- **Exercise**
Reproduce all the lines below exactly and omit the images.

- **Data to use**
※

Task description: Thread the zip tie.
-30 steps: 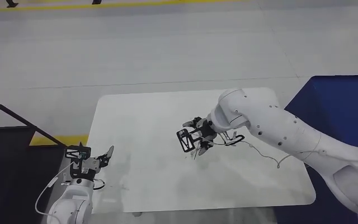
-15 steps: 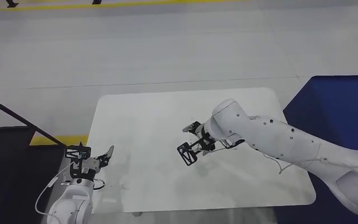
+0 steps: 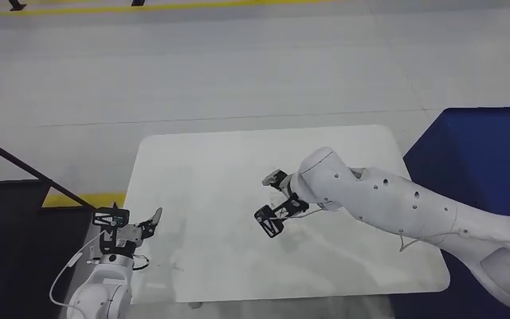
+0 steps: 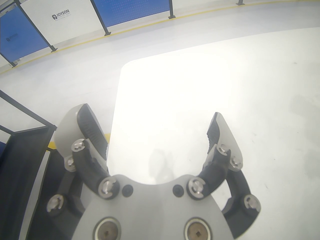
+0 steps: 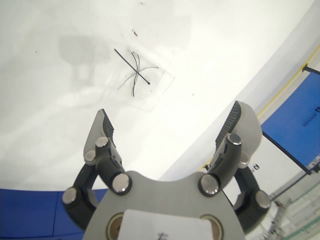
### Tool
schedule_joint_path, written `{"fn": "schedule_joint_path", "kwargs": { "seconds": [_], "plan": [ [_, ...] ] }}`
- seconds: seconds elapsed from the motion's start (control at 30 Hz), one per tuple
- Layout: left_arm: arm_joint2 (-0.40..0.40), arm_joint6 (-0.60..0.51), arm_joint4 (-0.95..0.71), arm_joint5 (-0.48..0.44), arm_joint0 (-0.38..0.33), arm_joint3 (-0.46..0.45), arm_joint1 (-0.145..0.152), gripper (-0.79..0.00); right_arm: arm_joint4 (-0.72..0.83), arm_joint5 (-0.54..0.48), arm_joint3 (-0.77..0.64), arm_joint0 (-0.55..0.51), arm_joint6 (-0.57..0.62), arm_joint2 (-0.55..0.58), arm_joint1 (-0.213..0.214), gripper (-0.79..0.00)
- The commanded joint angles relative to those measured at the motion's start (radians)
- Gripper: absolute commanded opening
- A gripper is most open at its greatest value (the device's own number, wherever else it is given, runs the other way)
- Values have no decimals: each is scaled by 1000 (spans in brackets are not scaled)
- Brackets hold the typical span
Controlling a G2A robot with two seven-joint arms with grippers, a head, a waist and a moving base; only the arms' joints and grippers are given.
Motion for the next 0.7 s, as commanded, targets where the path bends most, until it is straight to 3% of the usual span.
{"fn": "schedule_joint_path", "kwargs": {
  "seconds": [0.0,0.2,0.37,0.4,0.47,0.57,0.67],
  "plan": [
    [0,0,0,0,0,0,0,0,25,1,33,-5,9,0,11,0],
    [0,0,0,0,0,0,0,0,-70,1,-14,20,-147,0,65,0],
    [0,0,0,0,0,0,0,0,-393,1,65,38,-586,0,115,-22],
    [0,0,0,0,0,0,0,0,-475,1,93,46,-711,0,122,-400],
    [0,0,0,0,0,0,0,0,-647,1,153,64,-959,0,131,-653],
    [0,0,0,0,0,0,0,0,-883,1,227,85,-1232,0,130,-785],
    [0,0,0,0,0,0,0,0,-1001,22,282,105,-1429,0,114,-785]
  ]
}}
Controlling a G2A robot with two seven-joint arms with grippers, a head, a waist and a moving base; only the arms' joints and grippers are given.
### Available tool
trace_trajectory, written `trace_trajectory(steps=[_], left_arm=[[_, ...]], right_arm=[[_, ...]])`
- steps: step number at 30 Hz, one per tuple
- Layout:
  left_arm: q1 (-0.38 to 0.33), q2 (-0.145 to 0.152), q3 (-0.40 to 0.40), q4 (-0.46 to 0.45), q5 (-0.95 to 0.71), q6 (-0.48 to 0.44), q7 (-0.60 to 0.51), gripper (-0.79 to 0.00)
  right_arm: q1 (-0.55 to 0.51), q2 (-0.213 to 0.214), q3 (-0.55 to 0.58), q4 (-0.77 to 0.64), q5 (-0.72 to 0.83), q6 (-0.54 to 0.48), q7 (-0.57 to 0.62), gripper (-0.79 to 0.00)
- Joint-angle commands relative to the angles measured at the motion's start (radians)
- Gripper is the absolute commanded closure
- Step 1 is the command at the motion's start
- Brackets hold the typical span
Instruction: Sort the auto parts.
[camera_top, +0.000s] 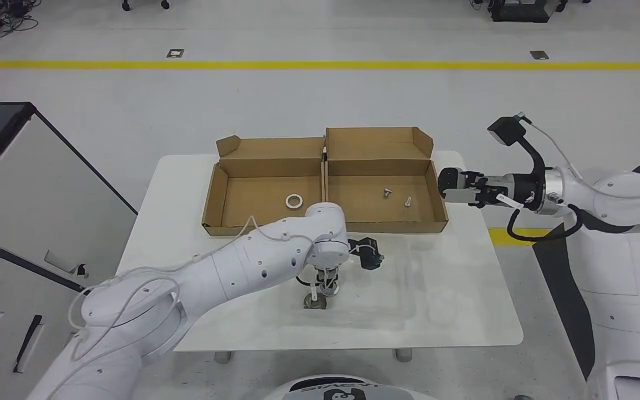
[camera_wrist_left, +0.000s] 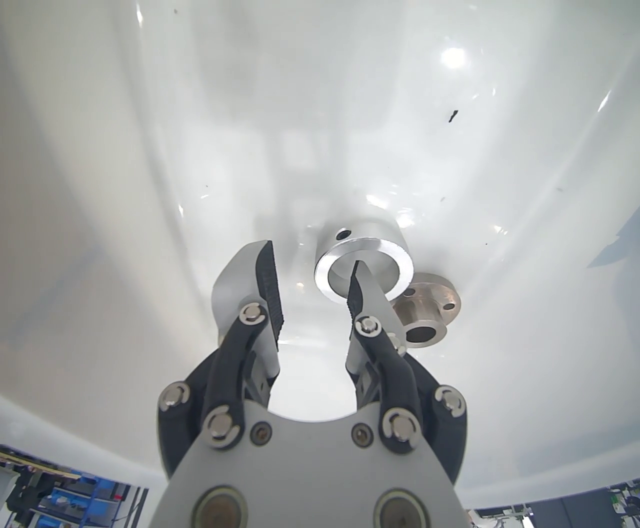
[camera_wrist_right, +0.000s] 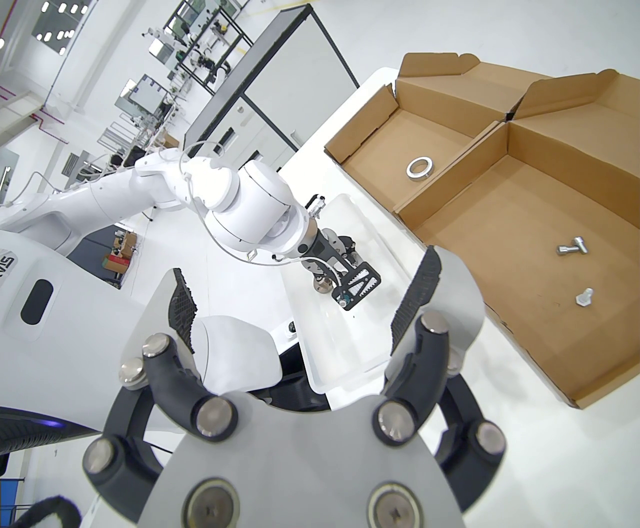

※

- **Solution for this exercise**
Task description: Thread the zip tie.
-30 steps: 
-15 steps: 
+0 steps: 
+0 steps: 
+0 steps: 
### Tool
schedule_joint_path, written `{"fn": "schedule_joint_path", "kwargs": { "seconds": [_], "plan": [ [_, ...] ] }}`
- seconds: seconds elapsed from the motion's start (control at 30 Hz), one per tuple
- Layout: left_arm: arm_joint2 (-0.40..0.40), arm_joint6 (-0.60..0.51), arm_joint4 (-0.95..0.71), arm_joint5 (-0.48..0.44), arm_joint0 (-0.38..0.33), arm_joint3 (-0.46..0.45), arm_joint1 (-0.145..0.152), gripper (-0.79..0.00); right_arm: arm_joint4 (-0.72..0.83), arm_joint5 (-0.54..0.48), arm_joint3 (-0.77..0.64), arm_joint0 (-0.55..0.51), arm_joint6 (-0.57..0.62), arm_joint2 (-0.55..0.58), arm_joint1 (-0.213..0.214), gripper (-0.79..0.00)
- The commanded joint angles relative to those measured at the motion's start (radians)
- Gripper: absolute commanded opening
- A gripper is most open at its greatest value (the device's own number, wherever else it is given, runs the other way)
- Values have no decimals: each is scaled by 1000 (spans in brackets are not scaled)
- Brackets hold the typical span
Controlling a G2A robot with two seven-joint arms with grippers, a head, a waist and a moving base; only the arms' joints and grippers are given.
Motion for the next 0.7 s, as commanded, targets where the path bends most, until it is straight to 3% of the usual span.
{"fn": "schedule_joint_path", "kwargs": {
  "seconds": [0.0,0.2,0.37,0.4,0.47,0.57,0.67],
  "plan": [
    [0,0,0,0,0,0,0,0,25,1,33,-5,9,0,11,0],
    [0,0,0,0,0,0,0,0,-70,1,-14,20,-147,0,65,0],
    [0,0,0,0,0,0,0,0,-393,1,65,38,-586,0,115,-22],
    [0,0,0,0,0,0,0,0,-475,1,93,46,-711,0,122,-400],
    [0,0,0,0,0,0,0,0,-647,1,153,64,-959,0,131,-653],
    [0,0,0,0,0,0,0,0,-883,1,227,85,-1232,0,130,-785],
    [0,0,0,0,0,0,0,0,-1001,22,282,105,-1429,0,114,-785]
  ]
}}
Controlling a G2A robot with two seven-joint arms with grippers, a head, a waist and a moving base; only the arms' joints and grippers are given.
### Available tool
trace_trajectory, written `trace_trajectory(steps=[_], left_arm=[[_, ...]], right_arm=[[_, ...]])`
- steps: step number at 30 Hz, one per tuple
- Layout:
  left_arm: q1 (-0.38 to 0.33), q2 (-0.145 to 0.152), q3 (-0.40 to 0.40), q4 (-0.46 to 0.45), q5 (-0.95 to 0.71), q6 (-0.48 to 0.44), q7 (-0.60 to 0.51), gripper (-0.79 to 0.00)
  right_arm: q1 (-0.55 to 0.51), q2 (-0.213 to 0.214), q3 (-0.55 to 0.58), q4 (-0.77 to 0.64), q5 (-0.72 to 0.83), q6 (-0.54 to 0.48), q7 (-0.57 to 0.62), gripper (-0.79 to 0.00)
- Joint-angle commands relative to the angles measured at the motion's start (radians)
- Gripper is the absolute commanded closure
- Step 1 is the command at the motion's start
- Brackets hold the typical span
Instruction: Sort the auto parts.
[camera_top, +0.000s] 
[camera_wrist_left, +0.000s] 
[camera_wrist_right, +0.000s] 

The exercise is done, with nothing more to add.